CREATE TABLE items (
    id BIGINT NOT NULL AUTO_INCREMENT PRIMARY KEY,
    wholesale DECIMAL(6,2) NOT NULL DEFAULT 0.00,
    retail DECIMAL(6,2) NOT NULL DEFAULT 0.00,
    quantity BIGINT NOT NULL DEFAULT 0
);
      To reduce the retail price of any items for which the markup is
      30% or greater and of which you have fewer than one hundred in
      stock, you might try to use an UPDATE statement
      such as the one following, which uses a subquery in the
      WHERE clause.
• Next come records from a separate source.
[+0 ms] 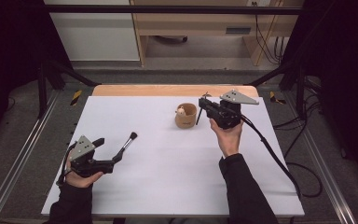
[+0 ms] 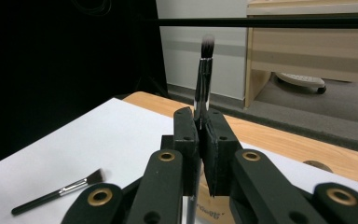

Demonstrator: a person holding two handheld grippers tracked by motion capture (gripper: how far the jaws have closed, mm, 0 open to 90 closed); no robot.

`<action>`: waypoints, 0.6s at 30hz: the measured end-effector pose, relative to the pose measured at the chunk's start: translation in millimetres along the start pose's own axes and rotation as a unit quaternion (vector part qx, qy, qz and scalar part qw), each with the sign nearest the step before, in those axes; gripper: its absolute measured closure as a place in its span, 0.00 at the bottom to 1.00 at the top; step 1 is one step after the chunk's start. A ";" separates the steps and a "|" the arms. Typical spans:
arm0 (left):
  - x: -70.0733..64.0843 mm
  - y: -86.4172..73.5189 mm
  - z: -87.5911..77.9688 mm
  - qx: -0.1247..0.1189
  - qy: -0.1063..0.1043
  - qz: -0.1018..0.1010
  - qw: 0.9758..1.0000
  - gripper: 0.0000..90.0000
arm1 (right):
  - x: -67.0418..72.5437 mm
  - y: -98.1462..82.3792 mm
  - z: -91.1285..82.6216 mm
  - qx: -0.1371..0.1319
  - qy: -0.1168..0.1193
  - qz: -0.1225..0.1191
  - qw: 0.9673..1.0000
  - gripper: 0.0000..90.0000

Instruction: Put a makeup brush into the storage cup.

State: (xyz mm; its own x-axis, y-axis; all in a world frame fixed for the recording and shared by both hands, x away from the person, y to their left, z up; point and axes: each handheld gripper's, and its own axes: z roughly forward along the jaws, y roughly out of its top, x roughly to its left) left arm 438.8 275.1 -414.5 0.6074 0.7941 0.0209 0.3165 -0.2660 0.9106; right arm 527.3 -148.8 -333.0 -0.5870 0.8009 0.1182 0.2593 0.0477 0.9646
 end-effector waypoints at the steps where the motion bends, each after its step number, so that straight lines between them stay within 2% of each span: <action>1: -0.1 0.0 0.1 0.000 0.000 0.001 1.000 0.11 | -0.2 1.0 2.2 -0.001 -0.002 0.000 1.000 0.95; 18: -1.0 -0.5 2.1 -0.003 0.002 -0.001 1.000 0.11 | -8.2 4.8 43.1 0.001 -0.030 -0.004 1.000 0.95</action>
State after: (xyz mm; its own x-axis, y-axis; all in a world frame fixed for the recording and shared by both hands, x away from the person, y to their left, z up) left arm 439.6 273.3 -415.9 0.6032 0.7974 0.0206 0.3135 -0.2607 0.9131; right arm 566.4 -129.4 -339.5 -0.5411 0.8354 0.0967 0.2570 0.0548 0.9648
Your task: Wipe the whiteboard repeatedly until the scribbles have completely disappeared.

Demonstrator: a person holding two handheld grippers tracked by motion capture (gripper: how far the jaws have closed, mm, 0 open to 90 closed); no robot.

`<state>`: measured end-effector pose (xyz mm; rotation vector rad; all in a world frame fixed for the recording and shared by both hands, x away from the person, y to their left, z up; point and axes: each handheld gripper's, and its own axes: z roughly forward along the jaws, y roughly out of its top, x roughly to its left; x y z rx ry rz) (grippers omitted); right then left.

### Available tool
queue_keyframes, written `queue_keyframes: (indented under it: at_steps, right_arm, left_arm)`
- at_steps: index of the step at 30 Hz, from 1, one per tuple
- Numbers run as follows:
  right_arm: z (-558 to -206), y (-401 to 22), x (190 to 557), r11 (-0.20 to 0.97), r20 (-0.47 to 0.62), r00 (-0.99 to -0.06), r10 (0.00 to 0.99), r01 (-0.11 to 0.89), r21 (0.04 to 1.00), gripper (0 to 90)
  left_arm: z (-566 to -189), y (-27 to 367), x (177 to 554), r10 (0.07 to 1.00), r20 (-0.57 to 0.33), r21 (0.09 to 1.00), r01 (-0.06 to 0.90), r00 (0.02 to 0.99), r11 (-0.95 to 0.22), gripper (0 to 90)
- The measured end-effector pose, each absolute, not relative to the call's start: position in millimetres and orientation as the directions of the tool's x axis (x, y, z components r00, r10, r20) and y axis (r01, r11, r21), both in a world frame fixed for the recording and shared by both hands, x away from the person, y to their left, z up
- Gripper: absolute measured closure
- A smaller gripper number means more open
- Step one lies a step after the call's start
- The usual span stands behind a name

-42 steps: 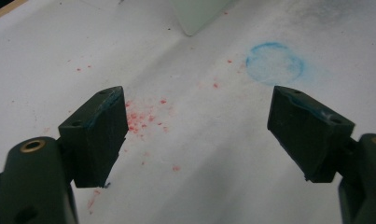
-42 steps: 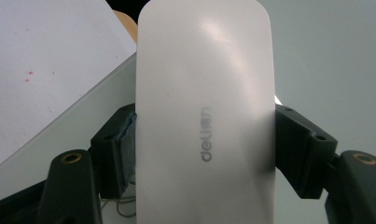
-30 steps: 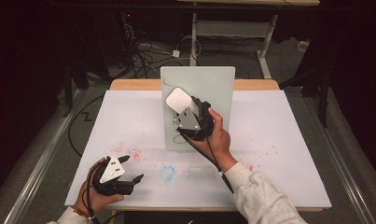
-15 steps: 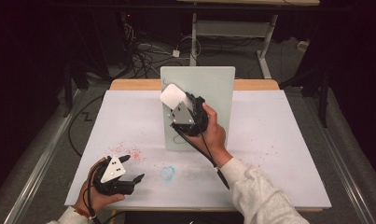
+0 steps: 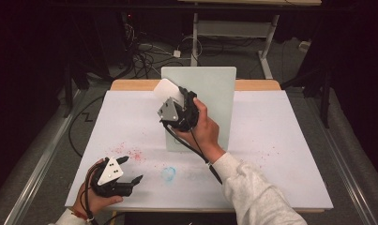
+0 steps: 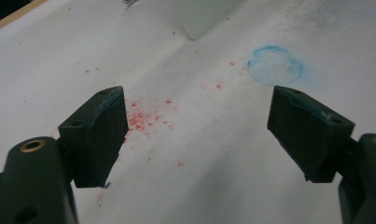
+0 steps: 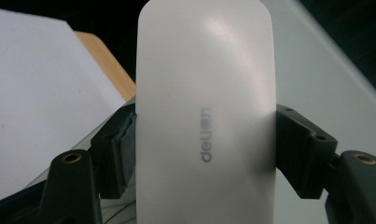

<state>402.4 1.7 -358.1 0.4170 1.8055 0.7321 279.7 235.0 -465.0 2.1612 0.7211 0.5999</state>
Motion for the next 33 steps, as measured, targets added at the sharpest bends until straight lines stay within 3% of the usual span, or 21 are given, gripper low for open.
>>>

As shown here, this statement
      does not work:
    
mysql>UPDATE items>SET retail = retail * 0.9>WHERE id IN>(SELECT id FROM items>WHERE retail / wholesale >= 1.3 AND quantity > 100);ERROR 1093 (HY000): You can't specify target table 'items' for update in FROM clause
      Instead, you can employ a multi-table update in which the subquery
      is moved into the list of tables to be updated, using an alias to
      reference it in the outermost WHERE clause,
      like this:
    
UPDATE items,
       (SELECT id FROM items
        WHERE id IN
            (SELECT id FROM items
             WHERE retail / wholesale >= 1.3 AND quantity < 100))
        AS discounted
SET items.retail = items.retail * 0.9
WHERE items.id = discounted.id;
      Because the optimizer tries by default to merge the derived table
      discounted into the outermost query block, this
      works only if you force materialization of the derived table. You
      can do this by setting the
      derived_merge flag of the
      optimizer_switch system variable
      to off before running the update, or by using
      the NO_MERGE optimizer hint, as
      shown here:
    
UPDATE /*+ NO_MERGE(discounted) */ items,
       (SELECT id FROM items
        WHERE retail / wholesale >= 1.3 AND quantity < 100)
        AS discounted
    SET items.retail = items.retail * 0.9
    WHERE items.id = discounted.id;
      The advantage of using the optimizer hint in such a case is that
      it applies only within the query block where it is used, so that
      it is not necessary to change the value of
      optimizer_switch again after executing the
      UPDATE.
    
      Another possibility is to rewrite the subquery so that it does not
      use IN or EXISTS, like this:
    
UPDATE items,
       (SELECT id, retail / wholesale AS markup, quantity FROM items)
       AS discounted
    SET items.retail = items.retail * 0.9
    WHERE discounted.markup >= 1.3
    AND discounted.quantity < 100
    AND items.id = discounted.id;
In this case, the subquery is materialized by default rather than merged, so it is not necessary to disable merging of the derived table.